第35話
「今さらって……そんなの気づくわけない」
こうして話していても信じがたい思いだ。溺愛されているとは思っていたけれど、まさか自分を好きだったなんて。
「知れてよかったな」
亨の唇がチュッと音を立てて唇に触れる。思わず、びくりと身体を揺らしてしまうと、目の前からくつくつと笑い声が聞こえてきた。
「ようやく俺が男だとわかったか?」
体中の血が沸き立つように熱くなる。
こくりと喉を鳴らすと、ますます彼の笑みが深まっていく。
「あー離したくねぇな」
亨は、咲良の唇をなぞるように指で触れた。名残惜しむように何度も。
「咲良」
「は、はい」
自分を呼ぶ彼の声に男の欲を感じるのは気のせいだろうか。
いつからなのか。それは本当に恋愛感情なのかと、聞きたいことは山ほどあるのに、二人きりの車内が途端に息苦しくなり、口に出せなかった。
咲良の怯えを見て取ったのか、亨の身体が少しだけ離される。
「そんなに緊張するなよ。怖がらせたいわけじゃない。それにあいつ、俺だけが抜け駆けすると怒るし……ほら」
「え……?」
亨が視線を向けた先には、窓のそばに立つ真に姿があった。笑ってはいるが、それがかなり不機嫌な状態の笑みだと咲良は知っている。
「真くん」
こつんと窓が叩かれて、出てこいと顎をしゃくられる。
亨の身体が離れていき、それをほんの少し寂しく思った自分に気づく。亨の想いを満更でもないと感じているのだろうか。
(ちょっと待って……私、亨くんのこと好きなの!? いや、好きは好きだけど! 恋愛的な意味かなんてわからないし)

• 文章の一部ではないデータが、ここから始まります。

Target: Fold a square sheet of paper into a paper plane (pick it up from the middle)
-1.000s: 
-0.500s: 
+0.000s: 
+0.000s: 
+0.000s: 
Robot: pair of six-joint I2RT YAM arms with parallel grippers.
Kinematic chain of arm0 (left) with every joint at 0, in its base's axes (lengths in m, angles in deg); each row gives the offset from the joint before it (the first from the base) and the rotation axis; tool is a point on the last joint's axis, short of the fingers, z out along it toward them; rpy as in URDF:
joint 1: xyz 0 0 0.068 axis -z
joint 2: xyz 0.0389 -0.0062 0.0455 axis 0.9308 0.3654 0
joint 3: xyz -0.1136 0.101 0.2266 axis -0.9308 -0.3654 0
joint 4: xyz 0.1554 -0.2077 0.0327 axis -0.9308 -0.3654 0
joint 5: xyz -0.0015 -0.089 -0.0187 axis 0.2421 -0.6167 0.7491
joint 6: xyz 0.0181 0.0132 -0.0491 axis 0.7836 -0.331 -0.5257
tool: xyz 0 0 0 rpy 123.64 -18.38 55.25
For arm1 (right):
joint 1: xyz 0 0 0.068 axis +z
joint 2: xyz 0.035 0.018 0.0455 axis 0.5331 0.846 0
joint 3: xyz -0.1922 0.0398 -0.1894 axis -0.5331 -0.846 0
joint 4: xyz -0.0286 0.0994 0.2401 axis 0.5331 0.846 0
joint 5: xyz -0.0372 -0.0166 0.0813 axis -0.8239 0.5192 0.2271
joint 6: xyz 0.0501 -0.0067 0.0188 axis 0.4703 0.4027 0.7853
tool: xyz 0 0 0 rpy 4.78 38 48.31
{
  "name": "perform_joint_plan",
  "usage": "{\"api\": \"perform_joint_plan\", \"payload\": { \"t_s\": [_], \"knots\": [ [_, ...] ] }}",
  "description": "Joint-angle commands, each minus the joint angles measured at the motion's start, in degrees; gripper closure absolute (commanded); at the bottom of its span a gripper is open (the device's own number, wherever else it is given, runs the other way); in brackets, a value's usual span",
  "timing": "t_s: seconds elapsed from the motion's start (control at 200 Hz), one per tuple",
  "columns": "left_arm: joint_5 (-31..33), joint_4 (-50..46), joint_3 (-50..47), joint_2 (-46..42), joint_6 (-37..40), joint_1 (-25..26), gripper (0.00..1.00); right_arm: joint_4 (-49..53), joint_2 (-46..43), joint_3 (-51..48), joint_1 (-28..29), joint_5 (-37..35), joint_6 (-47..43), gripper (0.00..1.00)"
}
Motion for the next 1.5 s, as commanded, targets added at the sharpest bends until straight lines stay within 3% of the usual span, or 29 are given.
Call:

キスされただけで気持ちがこんなにもふらふらしてしまうのは、男性に免疫がなさ過ぎるせいかもしれない。
(恋愛感情ってそもそもどんな感じなんだろう……あれ? でも待って。亨くんが言う〝好き〟は恋愛感情の好きなのかな?)
家族として大事にされてきた。咲良だって、亨のことが大好きだ。今さらか、と彼が言ったのは、咲良と同じ感情の意味なのではないだろうか。
だとしたら唇にキスをすることの意味は。頬も口も変わらないと言っていたから、言葉通りなのかもしれない。